(RECORDED DATA Opens)

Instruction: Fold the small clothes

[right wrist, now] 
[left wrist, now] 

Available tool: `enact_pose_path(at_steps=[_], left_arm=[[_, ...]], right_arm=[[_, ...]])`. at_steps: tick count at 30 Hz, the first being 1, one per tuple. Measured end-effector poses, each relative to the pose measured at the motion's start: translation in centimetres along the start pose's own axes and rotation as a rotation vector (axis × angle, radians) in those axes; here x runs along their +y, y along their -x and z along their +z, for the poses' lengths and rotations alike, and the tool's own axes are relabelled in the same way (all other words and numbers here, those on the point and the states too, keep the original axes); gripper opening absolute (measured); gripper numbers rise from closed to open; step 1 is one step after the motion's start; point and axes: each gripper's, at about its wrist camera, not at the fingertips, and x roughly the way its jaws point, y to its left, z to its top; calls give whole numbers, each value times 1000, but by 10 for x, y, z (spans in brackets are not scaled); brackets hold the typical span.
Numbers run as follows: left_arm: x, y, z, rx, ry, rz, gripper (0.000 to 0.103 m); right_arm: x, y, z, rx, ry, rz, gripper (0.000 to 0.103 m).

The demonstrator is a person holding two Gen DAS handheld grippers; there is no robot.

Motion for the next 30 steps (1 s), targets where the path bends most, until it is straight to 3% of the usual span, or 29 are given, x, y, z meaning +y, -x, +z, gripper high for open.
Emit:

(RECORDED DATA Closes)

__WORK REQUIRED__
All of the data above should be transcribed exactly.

__COMPLETED EXERCISE__
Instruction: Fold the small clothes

[right wrist, now] 
[left wrist, now] 

Available tool: `enact_pose_path(at_steps=[_], left_arm=[[_, ...]], right_arm=[[_, ...]])`. at_steps: tick count at 30 Hz, the first being 1, one per tuple. Measured end-effector poses, each relative to the pose measured at the motion's start: translation in centimetres along the start pose's own axes and rotation as a rotation vector (axis × angle, radians) in those axes; here x runs along their +y, y along their -x and z along their +z, for the poses' lengths and rotations alike, and the tool's own axes are relabelled in the same way (all other words and numbers here, those on the point and the states too, keep the original axes); gripper opening absolute (measured); gripper numbers rise from closed to open; step 1 is one step after the motion's start; point and axes: each gripper's, at about its wrist camera, not at the fingertips, and x roughly the way its jaws point, y to its left, z to its top; calls give whole numbers, each value times 1000, but by 10 for x, y, z (spans in brackets are not scaled); brackets hold the typical span.
Numbers run as follows: left_arm: x, y, z, rx, ry, rz, gripper (0.000 to 0.103 m); right_arm: x, y, z, rx, ry, rz, gripper (0.000 to 0.103 m).

The demonstrator is a person holding two Gen DAS handheld grippers; there is no robot.

Motion for the next 30 steps (1 s), targets where the path bends most, until it is straight to 3% of the usual span, or 29 are given, x, y, z meaning +y, -x, +z, gripper high for open.
Emit:

The exercise is done, with nothing more to add.